> **Task instructions**
Go through the listing below and output exactly the line with "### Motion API", the line with "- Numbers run", and each line between; omit the rest.
'''
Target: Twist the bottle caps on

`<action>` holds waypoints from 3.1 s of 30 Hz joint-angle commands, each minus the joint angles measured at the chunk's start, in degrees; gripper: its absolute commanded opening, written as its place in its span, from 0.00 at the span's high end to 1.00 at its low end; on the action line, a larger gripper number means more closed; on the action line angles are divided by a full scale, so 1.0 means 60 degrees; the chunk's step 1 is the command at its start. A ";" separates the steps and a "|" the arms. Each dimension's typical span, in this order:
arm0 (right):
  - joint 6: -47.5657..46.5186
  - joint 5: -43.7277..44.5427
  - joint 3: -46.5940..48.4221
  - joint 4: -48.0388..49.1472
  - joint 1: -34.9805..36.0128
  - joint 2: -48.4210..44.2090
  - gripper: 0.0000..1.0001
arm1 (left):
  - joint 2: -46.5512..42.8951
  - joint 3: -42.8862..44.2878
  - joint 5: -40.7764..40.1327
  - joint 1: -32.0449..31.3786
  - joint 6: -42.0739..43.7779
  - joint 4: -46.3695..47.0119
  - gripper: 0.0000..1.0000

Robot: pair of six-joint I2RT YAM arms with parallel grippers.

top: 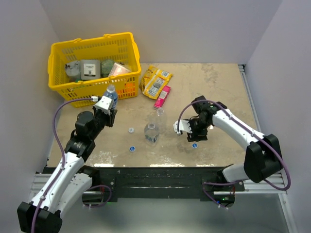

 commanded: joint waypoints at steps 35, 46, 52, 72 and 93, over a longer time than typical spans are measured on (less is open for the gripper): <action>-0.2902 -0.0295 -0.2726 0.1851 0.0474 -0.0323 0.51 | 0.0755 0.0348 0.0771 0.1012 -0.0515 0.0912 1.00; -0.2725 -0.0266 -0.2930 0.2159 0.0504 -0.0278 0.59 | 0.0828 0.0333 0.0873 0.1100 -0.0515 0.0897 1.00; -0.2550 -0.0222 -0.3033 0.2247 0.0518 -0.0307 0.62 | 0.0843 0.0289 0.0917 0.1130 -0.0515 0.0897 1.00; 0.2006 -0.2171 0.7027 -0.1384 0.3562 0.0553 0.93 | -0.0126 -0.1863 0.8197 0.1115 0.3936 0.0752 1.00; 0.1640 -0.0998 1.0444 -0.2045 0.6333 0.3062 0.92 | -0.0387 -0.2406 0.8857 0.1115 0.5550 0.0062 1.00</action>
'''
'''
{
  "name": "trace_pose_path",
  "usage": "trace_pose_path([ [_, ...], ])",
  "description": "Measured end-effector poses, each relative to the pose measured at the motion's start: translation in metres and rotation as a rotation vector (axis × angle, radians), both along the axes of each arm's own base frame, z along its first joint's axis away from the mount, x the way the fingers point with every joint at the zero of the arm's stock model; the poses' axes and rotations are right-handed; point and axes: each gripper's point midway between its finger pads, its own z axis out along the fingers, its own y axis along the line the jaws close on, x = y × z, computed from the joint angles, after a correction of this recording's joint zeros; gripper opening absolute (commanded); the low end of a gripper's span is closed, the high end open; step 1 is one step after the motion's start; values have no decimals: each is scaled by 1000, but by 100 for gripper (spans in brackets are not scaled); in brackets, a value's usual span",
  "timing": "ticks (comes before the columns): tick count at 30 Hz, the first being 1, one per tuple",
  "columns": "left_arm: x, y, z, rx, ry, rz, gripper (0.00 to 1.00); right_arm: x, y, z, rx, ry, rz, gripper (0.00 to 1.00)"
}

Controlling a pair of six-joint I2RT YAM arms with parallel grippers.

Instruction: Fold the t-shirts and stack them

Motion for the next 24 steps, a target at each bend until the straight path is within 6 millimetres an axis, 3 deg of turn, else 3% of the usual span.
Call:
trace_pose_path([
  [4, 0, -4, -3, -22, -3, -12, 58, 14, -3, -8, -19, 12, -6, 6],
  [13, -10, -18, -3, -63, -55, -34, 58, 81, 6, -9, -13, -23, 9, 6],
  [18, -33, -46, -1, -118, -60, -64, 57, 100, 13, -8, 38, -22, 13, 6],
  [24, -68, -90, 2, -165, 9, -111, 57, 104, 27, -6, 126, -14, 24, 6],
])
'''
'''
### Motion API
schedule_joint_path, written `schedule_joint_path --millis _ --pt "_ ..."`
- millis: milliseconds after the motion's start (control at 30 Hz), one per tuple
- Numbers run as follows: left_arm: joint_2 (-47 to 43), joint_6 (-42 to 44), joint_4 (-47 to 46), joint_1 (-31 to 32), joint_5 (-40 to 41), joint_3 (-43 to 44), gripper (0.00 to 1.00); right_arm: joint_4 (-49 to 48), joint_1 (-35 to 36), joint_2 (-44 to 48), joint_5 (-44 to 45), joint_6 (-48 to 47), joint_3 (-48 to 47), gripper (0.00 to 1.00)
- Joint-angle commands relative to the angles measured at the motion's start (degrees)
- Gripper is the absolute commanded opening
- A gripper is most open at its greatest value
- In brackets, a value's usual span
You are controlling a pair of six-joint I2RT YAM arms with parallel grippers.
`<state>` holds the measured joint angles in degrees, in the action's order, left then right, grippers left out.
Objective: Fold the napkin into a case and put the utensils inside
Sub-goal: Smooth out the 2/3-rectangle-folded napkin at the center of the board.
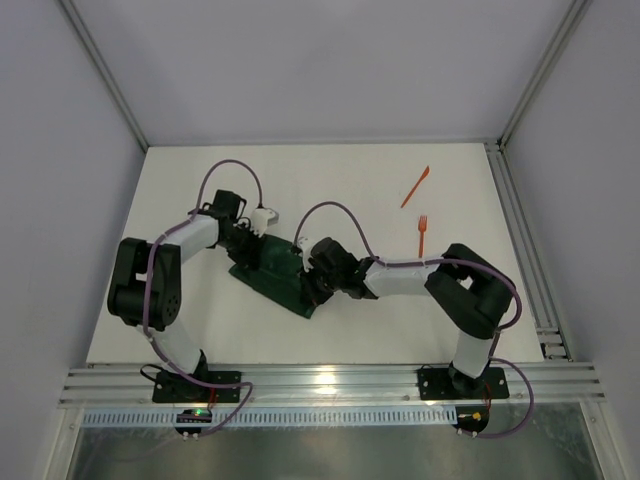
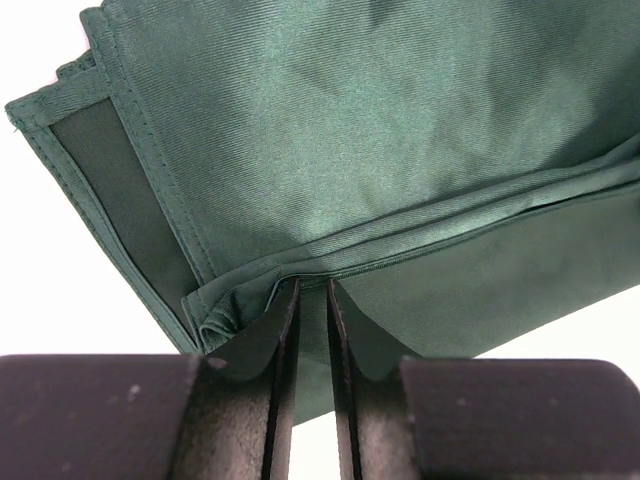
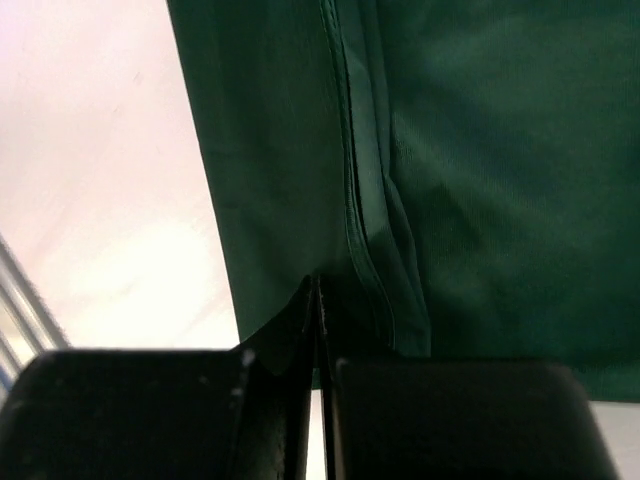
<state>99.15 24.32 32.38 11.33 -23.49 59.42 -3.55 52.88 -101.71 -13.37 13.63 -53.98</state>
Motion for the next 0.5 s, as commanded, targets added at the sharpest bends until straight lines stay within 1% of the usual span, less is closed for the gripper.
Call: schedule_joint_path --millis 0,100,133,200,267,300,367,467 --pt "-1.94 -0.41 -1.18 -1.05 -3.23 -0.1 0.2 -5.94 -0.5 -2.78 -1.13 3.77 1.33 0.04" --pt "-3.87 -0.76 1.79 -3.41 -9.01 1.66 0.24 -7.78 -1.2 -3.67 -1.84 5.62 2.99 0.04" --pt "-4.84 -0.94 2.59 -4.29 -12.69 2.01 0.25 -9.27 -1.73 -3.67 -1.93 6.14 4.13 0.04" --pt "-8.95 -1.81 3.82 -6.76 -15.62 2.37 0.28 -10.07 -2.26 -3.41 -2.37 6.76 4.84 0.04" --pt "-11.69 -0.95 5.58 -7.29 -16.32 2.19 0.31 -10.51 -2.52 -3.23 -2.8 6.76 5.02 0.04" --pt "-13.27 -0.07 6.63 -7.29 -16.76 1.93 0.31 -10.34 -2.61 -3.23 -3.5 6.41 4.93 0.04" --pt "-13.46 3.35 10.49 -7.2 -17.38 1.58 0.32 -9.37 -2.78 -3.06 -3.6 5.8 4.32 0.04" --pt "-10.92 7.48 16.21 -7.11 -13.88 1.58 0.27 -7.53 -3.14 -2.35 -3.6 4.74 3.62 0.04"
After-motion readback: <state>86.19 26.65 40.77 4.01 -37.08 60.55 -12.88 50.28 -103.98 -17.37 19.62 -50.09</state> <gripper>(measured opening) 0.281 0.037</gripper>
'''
> **Task result**
### Motion API
schedule_joint_path, written `schedule_joint_path --millis _ --pt "_ ..."`
- millis: milliseconds after the motion's start (control at 30 Hz), one per tuple
- Numbers run as follows: left_arm: joint_2 (-47 to 43), joint_6 (-42 to 44), joint_4 (-47 to 46), joint_1 (-31 to 32), joint_5 (-40 to 41), joint_3 (-43 to 44), gripper (0.00 to 1.00); right_arm: joint_4 (-49 to 48), joint_1 (-35 to 36), joint_2 (-44 to 48), joint_5 (-44 to 45), joint_6 (-48 to 47), joint_3 (-48 to 47), gripper (0.00 to 1.00)

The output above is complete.